Protecting Taxpayer Investment: The agreement is intended to secure the Pacers’ presence in Indiana over the long-term. Additionally, this agreement will include important protections should the team attempt to leave prematurely. Prior deals have only included injunctive relief if the team attempted to leave – in other words, the CIB could sue to keep them here. If we approve to fund the agreement, the Pacers have acquiesced to the largest liquidated damages provision in the NBA. These damages begin at $750 million for the first ten years of the agreement should the team attempt to leave, $500 million for the next ten years, and then taper off by roughly $100 million a year over the last five years. These amounts fully secure the public investment in the CIB’s efforts, and would in effect allow for “make whole” funding to be available at any point in the deal should the team leave while debt is still on the books.
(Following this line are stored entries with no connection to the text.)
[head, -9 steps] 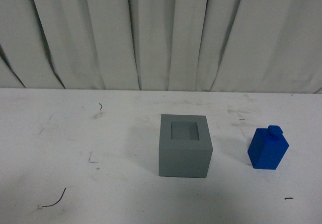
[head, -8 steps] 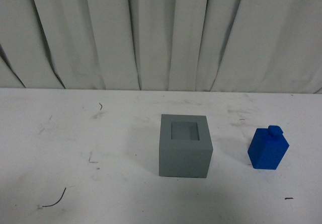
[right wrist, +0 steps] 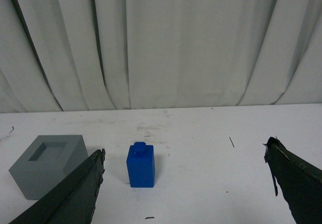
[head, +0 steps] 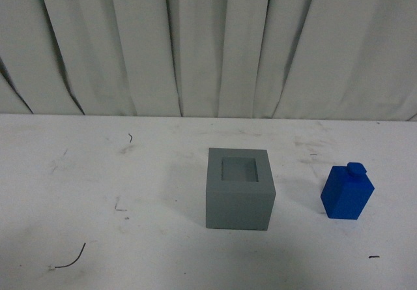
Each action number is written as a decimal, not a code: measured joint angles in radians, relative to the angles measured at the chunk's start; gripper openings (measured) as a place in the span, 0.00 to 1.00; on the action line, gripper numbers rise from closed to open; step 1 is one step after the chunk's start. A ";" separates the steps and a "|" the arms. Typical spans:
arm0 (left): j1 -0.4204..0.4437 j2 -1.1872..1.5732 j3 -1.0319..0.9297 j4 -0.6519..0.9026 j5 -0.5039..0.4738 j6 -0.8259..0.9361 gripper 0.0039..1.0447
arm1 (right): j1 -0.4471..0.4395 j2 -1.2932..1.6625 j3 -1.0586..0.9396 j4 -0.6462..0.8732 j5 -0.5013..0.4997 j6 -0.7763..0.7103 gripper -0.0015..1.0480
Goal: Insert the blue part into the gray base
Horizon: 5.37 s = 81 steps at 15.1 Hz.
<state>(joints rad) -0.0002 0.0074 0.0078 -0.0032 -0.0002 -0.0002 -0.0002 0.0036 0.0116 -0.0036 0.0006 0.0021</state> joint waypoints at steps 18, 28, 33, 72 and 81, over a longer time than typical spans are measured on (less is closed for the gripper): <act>0.000 0.000 0.000 0.000 0.000 0.000 0.94 | -0.337 1.039 0.302 0.998 -0.362 -0.031 0.94; 0.000 0.000 0.000 0.000 0.000 0.000 0.94 | -0.272 1.877 1.252 -0.116 -0.789 -0.999 0.94; 0.000 0.000 0.000 0.000 0.000 0.000 0.94 | -0.192 2.058 1.539 -0.793 -0.759 -1.458 0.94; 0.000 0.000 0.000 0.000 0.000 0.000 0.94 | -0.007 2.313 1.745 -0.985 -0.436 -1.646 0.45; 0.000 0.000 0.000 0.000 0.000 0.000 0.94 | 0.074 2.187 1.930 -1.205 -0.465 -1.643 0.45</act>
<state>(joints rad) -0.0002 0.0074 0.0078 -0.0032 -0.0002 -0.0002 0.0738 2.1902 1.9419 -1.2091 -0.4644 -1.6413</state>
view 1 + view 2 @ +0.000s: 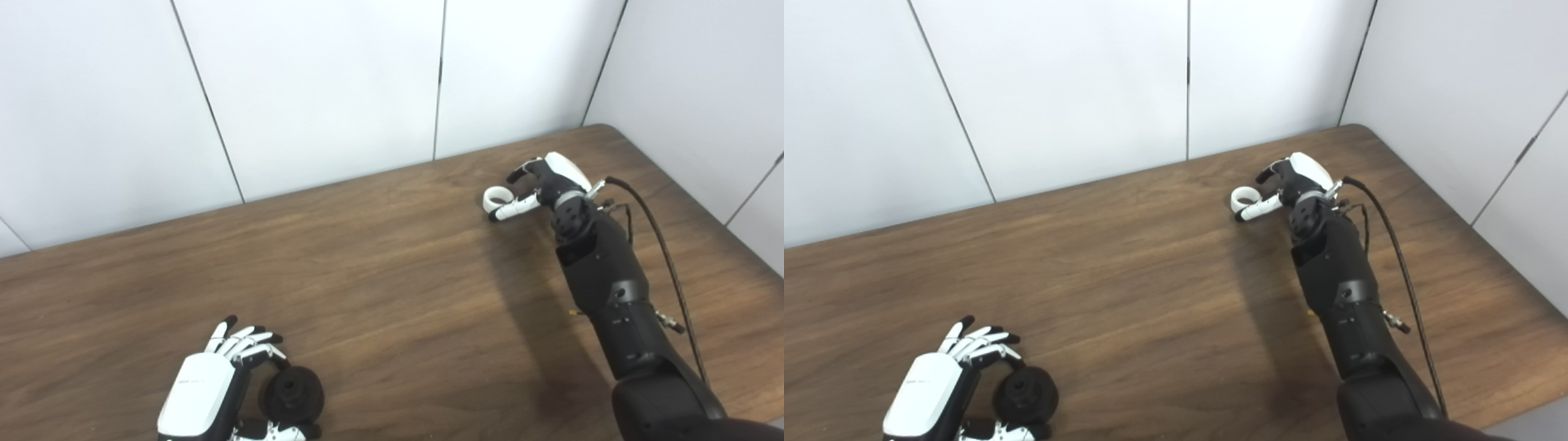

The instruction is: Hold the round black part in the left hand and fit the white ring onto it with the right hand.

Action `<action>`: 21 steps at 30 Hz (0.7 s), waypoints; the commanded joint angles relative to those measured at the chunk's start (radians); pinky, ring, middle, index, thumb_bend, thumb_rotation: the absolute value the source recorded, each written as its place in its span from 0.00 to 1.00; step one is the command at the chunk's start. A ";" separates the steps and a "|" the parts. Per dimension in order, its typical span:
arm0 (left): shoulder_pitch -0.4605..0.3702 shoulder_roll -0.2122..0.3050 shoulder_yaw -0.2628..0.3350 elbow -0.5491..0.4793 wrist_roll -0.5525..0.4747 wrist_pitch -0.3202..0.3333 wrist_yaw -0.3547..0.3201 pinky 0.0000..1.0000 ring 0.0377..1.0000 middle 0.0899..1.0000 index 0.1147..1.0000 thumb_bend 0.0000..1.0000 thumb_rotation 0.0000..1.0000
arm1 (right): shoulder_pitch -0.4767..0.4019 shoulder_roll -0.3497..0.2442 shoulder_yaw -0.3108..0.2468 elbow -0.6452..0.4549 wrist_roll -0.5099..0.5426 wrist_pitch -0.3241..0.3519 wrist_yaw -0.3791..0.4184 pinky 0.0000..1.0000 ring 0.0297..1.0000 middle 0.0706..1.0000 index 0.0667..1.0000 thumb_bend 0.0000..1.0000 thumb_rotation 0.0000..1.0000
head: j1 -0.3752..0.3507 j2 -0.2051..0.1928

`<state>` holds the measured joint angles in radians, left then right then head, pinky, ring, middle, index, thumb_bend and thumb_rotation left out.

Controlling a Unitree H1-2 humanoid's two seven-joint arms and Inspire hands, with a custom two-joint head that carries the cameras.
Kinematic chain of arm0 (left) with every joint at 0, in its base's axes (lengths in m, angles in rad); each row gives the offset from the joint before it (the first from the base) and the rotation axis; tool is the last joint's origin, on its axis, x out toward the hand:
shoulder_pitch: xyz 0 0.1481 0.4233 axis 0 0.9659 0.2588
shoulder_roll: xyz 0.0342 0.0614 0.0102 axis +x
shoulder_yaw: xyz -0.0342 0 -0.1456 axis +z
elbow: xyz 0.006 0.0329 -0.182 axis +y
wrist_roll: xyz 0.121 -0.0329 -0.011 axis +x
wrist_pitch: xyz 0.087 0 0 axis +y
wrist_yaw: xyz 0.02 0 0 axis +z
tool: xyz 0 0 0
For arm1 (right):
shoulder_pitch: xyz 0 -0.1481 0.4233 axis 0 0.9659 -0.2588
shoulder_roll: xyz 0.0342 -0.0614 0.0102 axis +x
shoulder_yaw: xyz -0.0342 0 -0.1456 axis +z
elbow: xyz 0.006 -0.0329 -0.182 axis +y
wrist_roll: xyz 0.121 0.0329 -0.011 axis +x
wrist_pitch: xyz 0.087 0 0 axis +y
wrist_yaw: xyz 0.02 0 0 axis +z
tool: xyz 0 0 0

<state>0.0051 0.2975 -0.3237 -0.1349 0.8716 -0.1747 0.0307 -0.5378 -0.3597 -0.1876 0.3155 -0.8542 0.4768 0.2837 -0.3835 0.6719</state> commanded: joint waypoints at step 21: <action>-0.017 0.005 -0.002 -0.012 0.013 -0.012 0.007 1.00 0.84 0.74 0.42 0.52 0.05 | -0.050 0.005 -0.009 -0.041 -0.028 -0.007 0.010 1.00 1.00 0.95 0.67 0.86 0.22 | 0.005 0.014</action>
<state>0.0050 0.2973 -0.3258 -0.1349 0.8739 -0.1749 0.0324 -0.5446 -0.3426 -0.1910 0.3140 -0.8707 0.4768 0.3049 -0.3774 0.6857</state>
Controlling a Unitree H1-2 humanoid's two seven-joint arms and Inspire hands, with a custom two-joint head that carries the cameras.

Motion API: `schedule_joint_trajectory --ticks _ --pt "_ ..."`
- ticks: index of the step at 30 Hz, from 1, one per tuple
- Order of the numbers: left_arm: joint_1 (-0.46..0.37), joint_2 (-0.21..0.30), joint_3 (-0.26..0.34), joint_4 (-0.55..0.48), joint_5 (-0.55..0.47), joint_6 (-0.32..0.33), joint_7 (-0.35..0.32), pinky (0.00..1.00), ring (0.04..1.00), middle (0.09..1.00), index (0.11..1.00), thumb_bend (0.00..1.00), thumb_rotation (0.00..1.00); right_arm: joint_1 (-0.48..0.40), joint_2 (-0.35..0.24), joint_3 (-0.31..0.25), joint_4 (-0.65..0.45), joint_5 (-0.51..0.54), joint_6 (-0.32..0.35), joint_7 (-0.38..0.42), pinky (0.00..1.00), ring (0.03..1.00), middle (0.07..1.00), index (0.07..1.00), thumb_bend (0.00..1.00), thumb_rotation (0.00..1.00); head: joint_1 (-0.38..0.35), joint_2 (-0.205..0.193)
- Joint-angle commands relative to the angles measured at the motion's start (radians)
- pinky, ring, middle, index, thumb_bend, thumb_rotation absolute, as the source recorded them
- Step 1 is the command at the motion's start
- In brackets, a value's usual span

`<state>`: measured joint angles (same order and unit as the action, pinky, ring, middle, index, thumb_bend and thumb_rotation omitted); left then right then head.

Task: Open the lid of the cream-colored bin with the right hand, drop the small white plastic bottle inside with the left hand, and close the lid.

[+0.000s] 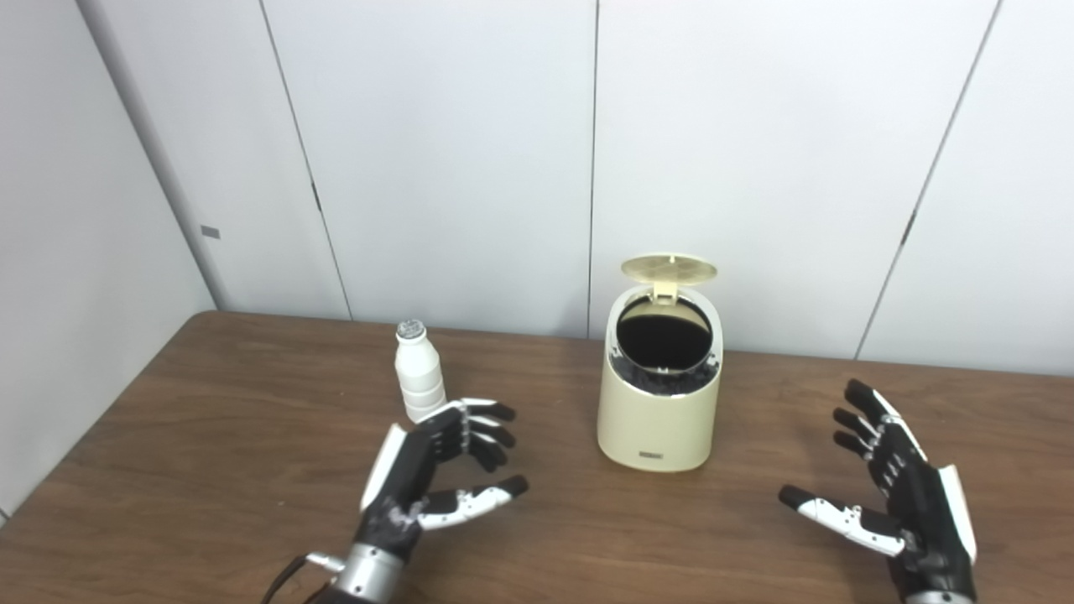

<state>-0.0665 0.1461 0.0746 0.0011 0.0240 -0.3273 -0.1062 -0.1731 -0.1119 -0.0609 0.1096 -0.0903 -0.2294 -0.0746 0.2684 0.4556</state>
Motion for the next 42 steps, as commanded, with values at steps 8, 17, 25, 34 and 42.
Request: schedule_joint_trajectory --ticks 8,17,25,34,42 --pt "0.039 0.035 0.093 -0.068 0.036 0.032 0.090 0.58 0.654 0.697 0.709 0.69 0.00 -0.018 -0.012 -0.007 -0.106 0.016 0.049 0.017 0.75 0.822 0.879 0.859 0.74 0.02 0.045 -0.002" --pt "0.017 0.003 0.151 -0.059 0.145 0.053 0.234 0.59 0.680 0.753 0.782 0.67 0.00 -0.007 -0.008 -0.006 -0.167 0.015 0.103 0.026 0.75 0.820 0.884 0.864 0.72 0.00 0.051 0.002" --pt "-0.047 0.033 0.155 0.019 0.158 0.071 0.268 0.65 0.763 0.813 0.833 0.68 0.00 0.000 0.002 0.002 -0.212 0.012 0.145 0.029 0.75 0.830 0.891 0.868 0.71 0.00 0.046 0.004" --pt "-0.130 0.070 0.133 0.153 0.165 0.075 0.271 0.67 0.777 0.830 0.850 0.72 0.00 0.000 -0.001 0.008 -0.231 0.000 0.165 0.034 0.71 0.823 0.895 0.875 0.71 0.00 0.046 0.004" --pt "-0.199 0.095 0.115 0.263 0.186 0.059 0.291 0.68 0.788 0.826 0.847 0.74 0.01 0.010 0.007 0.007 -0.246 0.011 0.177 0.038 0.71 0.822 0.893 0.867 0.71 0.00 0.029 0.004"
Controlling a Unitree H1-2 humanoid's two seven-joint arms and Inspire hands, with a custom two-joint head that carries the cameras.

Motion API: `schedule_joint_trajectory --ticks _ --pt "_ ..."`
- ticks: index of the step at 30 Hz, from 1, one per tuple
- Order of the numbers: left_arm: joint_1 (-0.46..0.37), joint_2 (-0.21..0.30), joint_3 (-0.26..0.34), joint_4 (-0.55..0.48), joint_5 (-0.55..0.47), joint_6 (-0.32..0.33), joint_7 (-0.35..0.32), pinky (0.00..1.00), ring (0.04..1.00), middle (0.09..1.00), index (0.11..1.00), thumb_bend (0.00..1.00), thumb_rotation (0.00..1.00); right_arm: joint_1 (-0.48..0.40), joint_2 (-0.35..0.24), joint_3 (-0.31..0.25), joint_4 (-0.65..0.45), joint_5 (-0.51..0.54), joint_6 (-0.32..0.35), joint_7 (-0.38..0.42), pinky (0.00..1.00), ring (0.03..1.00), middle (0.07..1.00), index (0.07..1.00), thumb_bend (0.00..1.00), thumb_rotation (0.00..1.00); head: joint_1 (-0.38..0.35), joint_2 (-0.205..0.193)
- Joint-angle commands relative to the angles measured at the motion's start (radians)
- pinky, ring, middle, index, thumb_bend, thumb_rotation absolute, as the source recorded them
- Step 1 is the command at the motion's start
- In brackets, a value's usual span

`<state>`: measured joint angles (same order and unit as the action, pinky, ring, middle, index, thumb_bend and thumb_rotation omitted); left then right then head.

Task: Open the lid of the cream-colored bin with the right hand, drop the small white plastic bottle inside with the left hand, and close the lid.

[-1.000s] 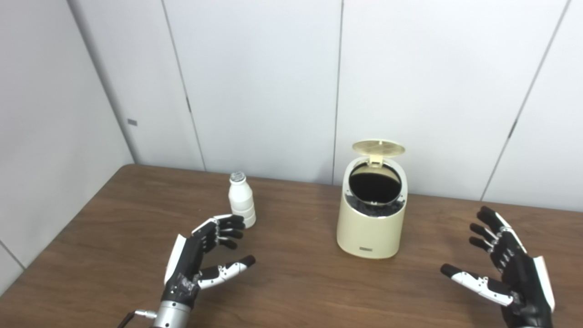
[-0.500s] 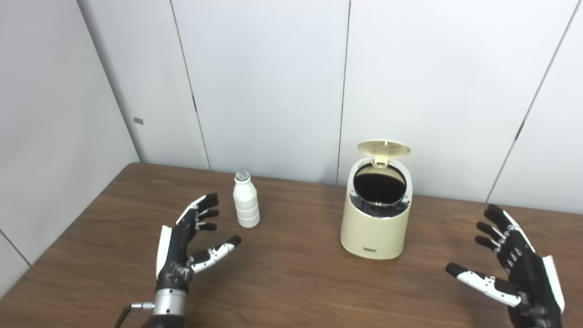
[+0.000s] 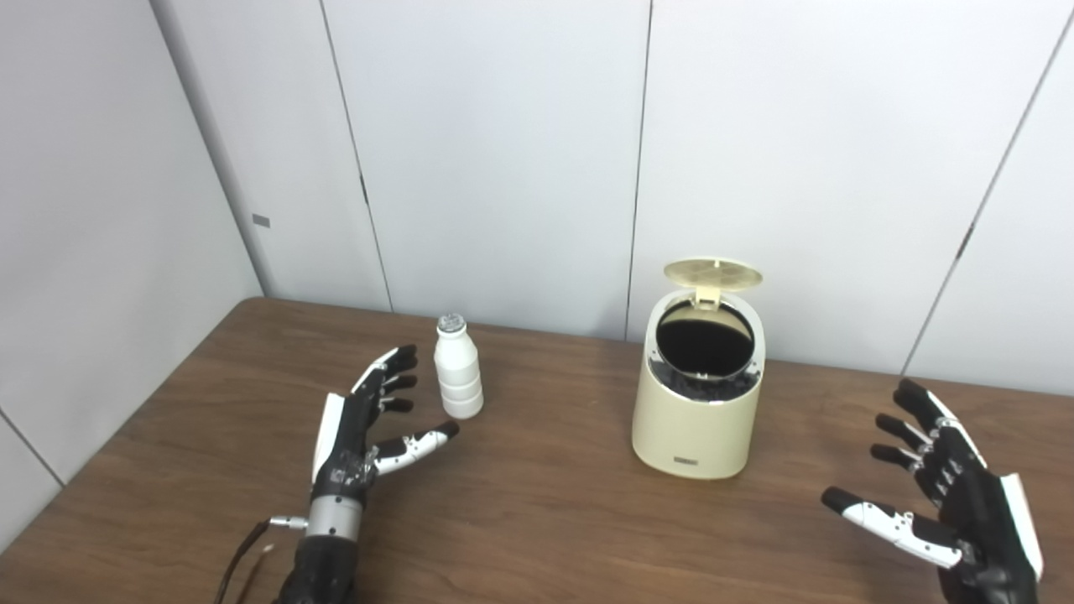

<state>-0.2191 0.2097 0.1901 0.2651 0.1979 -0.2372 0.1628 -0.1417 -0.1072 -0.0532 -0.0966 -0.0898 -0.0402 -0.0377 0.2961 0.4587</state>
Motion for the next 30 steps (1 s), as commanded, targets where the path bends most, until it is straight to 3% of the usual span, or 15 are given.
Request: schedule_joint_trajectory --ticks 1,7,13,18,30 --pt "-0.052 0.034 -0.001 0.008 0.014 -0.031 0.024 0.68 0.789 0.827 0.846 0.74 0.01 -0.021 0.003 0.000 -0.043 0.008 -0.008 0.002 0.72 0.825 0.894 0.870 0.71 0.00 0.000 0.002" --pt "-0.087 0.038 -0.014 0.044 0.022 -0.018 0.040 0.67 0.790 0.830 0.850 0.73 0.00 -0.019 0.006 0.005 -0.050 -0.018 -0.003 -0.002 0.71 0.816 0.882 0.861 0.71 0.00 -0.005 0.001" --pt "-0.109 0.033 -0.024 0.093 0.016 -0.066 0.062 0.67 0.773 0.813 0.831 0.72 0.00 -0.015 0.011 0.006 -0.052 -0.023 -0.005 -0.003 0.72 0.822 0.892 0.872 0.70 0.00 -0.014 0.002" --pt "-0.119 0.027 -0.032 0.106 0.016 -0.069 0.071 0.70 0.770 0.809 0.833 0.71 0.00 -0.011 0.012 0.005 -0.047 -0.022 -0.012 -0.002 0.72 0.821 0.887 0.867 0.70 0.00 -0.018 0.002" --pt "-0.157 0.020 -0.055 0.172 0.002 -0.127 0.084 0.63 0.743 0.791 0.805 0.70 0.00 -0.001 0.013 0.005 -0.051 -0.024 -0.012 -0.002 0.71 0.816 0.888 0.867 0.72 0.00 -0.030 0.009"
Community Benefit Agreement (CBA): Given the size of commitment to the Pacers in this current agreement we feel it is imperative to secure for Marion County taxpayers funding for social impact projects such as reducing food insecurity and youth employment opportunities among others called a Community Benefit Agreement (CBA). As an example, just last year the City of Phoenix negotiated a CBA when the owner of the Suns and the city council improved the original deal by including a requirement
whereby the Suns spend $10 million on community benefits (either through nonprofits or city programs), including at least $2.6 million to the city’s Head Start preschool program. The Council seeks to work with the Pacers, the CIB and communities throughout our city to craft a CBA that will have a lasting and substantial positive impact.